On the surface of things, this appears to have been a win for the Bush White House, which has stuck by Gonzales--a guy who’s been with George W. Bush ever since the latter was governor of Texas--even though, according to syndicated newspaper columnist Bob Novak, many leading Republicans “see Gonzales as an embarrassment to the party.” But the very fact that such a vote was scheduled, and that a majority of senators ultimately elected to rebuke Gonzales for making false statements in regard to the firing last year of nine U.S. attorneys, and his abject politicizing of the Justice Department “still registered a strong, if symbolic, rebuke of the nation’s chief law enforcement officer,” to quote The New York Times.
As Paul Kane notes in today’s Washington Post, “Republicans declined to defend the embattled presidential confidant but rejected the effort as a political stunt.”

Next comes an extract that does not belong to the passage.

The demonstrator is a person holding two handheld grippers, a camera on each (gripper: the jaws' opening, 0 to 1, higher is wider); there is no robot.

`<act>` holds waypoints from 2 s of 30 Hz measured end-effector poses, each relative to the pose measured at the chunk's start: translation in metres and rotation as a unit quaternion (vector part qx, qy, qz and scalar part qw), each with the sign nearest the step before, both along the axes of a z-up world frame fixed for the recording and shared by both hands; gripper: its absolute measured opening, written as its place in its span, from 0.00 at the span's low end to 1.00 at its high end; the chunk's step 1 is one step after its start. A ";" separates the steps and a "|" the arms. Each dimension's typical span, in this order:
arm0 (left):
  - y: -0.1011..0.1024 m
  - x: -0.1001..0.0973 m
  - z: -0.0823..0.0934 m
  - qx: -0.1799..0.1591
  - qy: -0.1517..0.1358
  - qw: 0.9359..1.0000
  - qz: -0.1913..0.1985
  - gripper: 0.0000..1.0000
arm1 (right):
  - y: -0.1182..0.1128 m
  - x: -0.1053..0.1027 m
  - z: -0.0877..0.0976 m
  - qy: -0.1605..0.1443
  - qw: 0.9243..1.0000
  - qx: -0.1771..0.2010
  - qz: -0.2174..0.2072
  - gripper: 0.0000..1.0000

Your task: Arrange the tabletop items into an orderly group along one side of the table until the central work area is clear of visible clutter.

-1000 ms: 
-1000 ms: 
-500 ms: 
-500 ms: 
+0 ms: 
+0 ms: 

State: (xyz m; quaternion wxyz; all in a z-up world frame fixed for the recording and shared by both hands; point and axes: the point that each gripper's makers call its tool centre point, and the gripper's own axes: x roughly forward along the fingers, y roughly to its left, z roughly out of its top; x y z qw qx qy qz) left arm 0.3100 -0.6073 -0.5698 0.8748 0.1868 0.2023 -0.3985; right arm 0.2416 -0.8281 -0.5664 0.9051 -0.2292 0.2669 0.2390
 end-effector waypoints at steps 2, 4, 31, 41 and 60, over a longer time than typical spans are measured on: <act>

Forty-three Democratic members of the Senate voted to cut off debate (aka “invoke cloture”) and move ahead with consideration of this resolution, which stated simply that the scandal-ridden Gonzales “no longer holds the confidence of the Senate and of the American people.” And Dems were joined in backing the nonbinding resolution by seven Republicans: Susan Collins (ME), Olympia Snowe (ME), Gordon Smith (OR), Chuck Hagel (NE), and John Sununu (NH), along with Arlen Specter (PA), the Ranking Republican on the Senate Judiciary Committee, who had announced his intention early in the day to vote for the no-confidence resolution (thus putting the lie to GOP opponents of this measure, who claimed it was naught but a “political stunt”). Seven senators cast no votes, and one--Alaska’s Ted Stevens--voted “present.” Joe Lieberman--who’s demonstrated considerable peevishness toward his former party colleagues, ever since Connecticut Democrats refused to endorse him for re-election in 2006 (provoking Lieberman to run as an Independent, instead)--once more sided with his buddy Bush and voted against cloture.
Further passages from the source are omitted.